START MATERIAL SHOWN

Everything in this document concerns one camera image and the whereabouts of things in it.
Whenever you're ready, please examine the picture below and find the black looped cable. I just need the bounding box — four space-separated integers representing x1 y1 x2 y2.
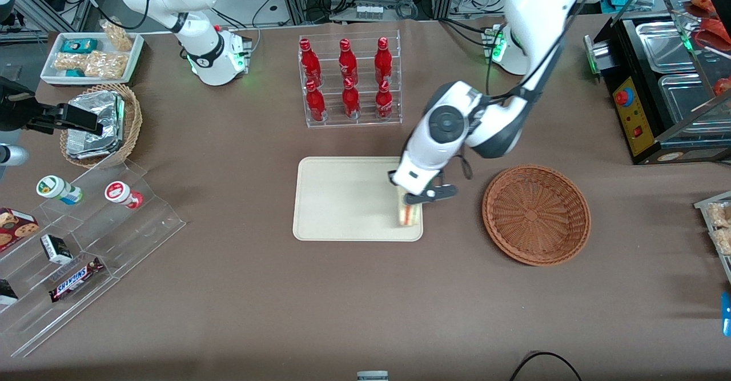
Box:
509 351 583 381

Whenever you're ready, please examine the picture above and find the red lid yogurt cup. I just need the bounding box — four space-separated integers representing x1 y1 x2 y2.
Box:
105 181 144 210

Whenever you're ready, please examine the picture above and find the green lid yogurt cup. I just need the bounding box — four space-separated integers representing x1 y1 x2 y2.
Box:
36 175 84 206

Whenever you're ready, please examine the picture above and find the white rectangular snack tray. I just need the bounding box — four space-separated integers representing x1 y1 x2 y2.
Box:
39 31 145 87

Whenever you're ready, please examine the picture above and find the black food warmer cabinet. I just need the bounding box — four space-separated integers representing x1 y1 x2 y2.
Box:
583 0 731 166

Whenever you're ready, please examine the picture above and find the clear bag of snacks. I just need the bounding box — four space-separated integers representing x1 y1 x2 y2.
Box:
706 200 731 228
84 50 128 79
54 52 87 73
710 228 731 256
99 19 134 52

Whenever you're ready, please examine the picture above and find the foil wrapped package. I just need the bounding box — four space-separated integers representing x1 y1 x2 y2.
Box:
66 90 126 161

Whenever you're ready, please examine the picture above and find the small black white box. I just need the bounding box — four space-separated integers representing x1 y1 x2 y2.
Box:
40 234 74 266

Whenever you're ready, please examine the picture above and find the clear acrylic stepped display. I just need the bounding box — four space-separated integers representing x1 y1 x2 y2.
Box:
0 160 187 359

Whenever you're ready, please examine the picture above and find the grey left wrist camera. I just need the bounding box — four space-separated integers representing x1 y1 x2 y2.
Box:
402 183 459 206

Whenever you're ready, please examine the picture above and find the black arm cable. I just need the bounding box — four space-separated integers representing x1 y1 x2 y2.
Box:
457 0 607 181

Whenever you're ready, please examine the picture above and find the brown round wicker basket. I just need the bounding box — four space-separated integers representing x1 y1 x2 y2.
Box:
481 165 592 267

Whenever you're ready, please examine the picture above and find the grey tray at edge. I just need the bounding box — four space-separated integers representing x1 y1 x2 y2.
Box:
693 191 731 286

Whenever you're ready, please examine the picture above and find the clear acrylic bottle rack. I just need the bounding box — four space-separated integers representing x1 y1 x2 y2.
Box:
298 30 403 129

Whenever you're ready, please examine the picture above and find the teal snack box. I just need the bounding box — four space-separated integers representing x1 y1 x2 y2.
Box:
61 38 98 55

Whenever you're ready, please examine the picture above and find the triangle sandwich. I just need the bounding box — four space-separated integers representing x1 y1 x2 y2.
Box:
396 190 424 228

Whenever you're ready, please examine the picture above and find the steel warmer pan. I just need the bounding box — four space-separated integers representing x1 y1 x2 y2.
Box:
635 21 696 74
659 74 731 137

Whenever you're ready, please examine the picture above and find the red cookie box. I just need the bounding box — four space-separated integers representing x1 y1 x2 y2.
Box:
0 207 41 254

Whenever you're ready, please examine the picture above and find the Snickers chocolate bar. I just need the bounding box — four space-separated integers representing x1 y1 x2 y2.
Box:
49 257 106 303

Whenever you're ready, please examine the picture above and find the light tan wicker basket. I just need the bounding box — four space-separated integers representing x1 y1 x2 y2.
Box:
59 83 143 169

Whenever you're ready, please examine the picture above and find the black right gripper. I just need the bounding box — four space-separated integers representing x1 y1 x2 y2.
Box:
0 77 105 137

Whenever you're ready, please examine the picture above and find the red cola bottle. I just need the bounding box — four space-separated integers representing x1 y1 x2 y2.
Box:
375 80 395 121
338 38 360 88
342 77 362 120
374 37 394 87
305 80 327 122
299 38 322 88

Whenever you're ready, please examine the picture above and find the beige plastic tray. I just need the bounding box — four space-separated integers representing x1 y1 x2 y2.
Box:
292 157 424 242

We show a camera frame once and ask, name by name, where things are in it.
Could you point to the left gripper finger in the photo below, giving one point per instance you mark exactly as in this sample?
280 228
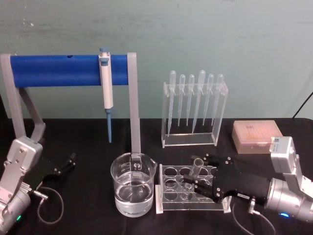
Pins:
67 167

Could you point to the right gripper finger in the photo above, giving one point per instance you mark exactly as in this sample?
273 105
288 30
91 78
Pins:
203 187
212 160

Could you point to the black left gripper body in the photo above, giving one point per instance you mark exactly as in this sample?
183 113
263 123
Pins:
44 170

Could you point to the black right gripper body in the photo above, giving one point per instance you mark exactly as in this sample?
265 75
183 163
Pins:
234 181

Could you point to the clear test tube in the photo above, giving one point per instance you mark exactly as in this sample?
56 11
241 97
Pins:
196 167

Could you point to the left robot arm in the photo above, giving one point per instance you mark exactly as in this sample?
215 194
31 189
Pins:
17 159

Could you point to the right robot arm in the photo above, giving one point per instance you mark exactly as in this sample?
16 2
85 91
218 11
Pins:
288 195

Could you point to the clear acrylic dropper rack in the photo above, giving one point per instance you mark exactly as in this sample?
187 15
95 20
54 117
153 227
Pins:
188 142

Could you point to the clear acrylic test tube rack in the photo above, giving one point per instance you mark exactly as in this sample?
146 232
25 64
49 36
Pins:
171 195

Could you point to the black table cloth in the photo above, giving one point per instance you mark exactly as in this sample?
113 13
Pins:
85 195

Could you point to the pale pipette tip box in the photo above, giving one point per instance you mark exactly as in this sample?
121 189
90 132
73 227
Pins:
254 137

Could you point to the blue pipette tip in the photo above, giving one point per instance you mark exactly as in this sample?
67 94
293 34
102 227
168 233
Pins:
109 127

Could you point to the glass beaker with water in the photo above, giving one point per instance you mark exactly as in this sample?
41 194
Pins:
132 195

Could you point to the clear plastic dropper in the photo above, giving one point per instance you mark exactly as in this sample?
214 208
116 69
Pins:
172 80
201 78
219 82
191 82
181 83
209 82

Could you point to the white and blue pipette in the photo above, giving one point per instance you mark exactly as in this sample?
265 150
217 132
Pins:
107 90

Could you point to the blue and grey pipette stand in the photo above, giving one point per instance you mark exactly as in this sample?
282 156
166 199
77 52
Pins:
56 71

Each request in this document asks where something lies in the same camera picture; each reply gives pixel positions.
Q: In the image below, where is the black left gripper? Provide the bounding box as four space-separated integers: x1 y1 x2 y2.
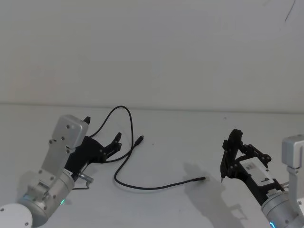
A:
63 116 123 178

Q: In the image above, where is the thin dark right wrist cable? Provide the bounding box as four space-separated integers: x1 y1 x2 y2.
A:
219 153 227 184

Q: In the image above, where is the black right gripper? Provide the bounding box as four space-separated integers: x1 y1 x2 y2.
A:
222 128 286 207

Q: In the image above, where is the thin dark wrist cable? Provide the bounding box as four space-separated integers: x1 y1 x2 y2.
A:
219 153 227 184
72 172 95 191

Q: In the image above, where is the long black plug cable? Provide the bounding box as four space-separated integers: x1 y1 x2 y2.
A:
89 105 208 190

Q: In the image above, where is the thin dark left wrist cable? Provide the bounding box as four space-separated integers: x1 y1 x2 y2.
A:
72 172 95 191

END MATERIAL SHOWN

■ WORK ORDER ■
Wherever a line in the listing contains the word "pipette", copy that line out.

■ ANSWER TO THIS EXERCISE ■
Could you point to the pale pipette tip box in the photo above, giving one point per instance you mark exactly as in this sample?
Could you point to the blue pipette tip in the photo above, giving one point per instance you mark exactly as in this sample?
Could you point to the white and blue pipette in the photo above, giving one point per instance you mark exactly as in this sample?
Could you point to the blue and grey pipette stand in the photo above, giving one point per instance you mark exactly as in this sample?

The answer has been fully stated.